=== Task item ===
Scan the listing for "bottle" and copy out each line that has it.
★ ★ ★ ★ ★ ★ ★
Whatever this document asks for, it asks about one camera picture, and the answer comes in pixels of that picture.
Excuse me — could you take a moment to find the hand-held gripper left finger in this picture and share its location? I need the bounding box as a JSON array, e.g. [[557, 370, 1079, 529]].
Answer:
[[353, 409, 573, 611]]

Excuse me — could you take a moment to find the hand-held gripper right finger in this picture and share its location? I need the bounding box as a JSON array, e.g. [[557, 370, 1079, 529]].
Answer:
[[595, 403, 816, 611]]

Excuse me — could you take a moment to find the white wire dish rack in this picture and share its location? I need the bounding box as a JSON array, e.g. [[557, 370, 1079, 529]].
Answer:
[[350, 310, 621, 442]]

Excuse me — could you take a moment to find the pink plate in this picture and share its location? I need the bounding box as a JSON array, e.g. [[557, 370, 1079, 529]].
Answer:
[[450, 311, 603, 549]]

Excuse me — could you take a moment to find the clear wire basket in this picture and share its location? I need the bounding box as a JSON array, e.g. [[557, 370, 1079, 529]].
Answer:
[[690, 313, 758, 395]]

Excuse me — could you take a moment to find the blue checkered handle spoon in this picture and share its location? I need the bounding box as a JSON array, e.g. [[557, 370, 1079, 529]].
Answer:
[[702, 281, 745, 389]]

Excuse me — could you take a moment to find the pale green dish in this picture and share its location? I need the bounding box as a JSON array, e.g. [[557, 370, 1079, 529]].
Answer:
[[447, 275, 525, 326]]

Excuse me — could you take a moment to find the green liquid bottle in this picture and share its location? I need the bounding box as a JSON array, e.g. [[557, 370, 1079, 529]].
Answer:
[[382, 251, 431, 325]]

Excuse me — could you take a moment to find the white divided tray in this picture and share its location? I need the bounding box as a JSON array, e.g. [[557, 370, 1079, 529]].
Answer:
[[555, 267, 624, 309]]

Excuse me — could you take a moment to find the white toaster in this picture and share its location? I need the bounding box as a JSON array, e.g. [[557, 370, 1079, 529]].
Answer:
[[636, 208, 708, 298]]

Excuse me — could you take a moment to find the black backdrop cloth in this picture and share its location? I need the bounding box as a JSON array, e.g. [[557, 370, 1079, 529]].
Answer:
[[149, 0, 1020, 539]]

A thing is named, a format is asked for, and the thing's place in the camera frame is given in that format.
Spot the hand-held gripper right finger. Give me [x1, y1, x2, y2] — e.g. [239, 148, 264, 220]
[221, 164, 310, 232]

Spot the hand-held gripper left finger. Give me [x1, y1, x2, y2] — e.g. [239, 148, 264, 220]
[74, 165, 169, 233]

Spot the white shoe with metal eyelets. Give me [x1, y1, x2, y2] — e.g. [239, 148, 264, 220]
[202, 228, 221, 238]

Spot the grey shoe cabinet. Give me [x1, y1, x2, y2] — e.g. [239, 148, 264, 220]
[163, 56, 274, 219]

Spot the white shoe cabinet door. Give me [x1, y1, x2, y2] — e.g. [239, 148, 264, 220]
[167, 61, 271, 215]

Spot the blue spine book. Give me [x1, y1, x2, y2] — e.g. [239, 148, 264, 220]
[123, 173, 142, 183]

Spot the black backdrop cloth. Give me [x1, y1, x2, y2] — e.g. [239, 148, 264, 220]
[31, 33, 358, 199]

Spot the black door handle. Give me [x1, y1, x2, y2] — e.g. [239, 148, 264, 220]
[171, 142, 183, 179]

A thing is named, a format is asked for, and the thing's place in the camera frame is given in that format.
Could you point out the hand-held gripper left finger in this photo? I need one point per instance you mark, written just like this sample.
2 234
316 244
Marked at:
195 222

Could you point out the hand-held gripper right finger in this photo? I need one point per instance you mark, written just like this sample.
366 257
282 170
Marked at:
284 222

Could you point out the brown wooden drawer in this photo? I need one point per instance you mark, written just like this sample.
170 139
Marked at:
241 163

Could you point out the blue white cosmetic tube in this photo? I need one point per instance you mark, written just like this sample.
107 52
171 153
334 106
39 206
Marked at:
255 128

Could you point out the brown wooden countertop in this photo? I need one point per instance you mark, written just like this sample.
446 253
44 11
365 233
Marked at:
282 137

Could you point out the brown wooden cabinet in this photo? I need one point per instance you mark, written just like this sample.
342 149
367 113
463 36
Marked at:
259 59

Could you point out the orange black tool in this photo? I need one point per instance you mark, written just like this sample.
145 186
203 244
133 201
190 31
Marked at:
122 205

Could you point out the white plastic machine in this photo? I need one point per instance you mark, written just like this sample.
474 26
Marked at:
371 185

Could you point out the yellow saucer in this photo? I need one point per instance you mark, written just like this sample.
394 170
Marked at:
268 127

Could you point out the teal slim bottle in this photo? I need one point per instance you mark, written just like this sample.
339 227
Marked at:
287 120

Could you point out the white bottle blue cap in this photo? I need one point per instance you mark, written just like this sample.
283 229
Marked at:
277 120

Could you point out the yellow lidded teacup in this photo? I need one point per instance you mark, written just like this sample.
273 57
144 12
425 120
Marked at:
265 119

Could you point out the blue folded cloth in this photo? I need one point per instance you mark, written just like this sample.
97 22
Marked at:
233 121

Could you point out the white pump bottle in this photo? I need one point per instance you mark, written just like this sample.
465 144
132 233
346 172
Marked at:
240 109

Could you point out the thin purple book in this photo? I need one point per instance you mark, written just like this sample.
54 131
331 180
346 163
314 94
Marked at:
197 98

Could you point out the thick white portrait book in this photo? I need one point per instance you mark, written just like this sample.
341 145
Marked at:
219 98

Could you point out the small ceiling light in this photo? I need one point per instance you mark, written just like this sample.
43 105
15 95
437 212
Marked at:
★ ★ ★ ★ ★ ★ ★
=== Answer for this exercise ===
Excuse me — could you take a moment to find the green liquid bottle in this picture and share its location? I need the bounding box as a JSON array, e.g. [[557, 370, 1079, 529]].
Could you point out the teal slim bottle in this photo? I need one point per instance you mark, written just like this sample.
Could you point out the white bottle blue cap in this photo? I need one point per instance you mark, written just like this sample.
Could you point out the white pump bottle in this photo? I need one point per instance you mark, written just like this sample.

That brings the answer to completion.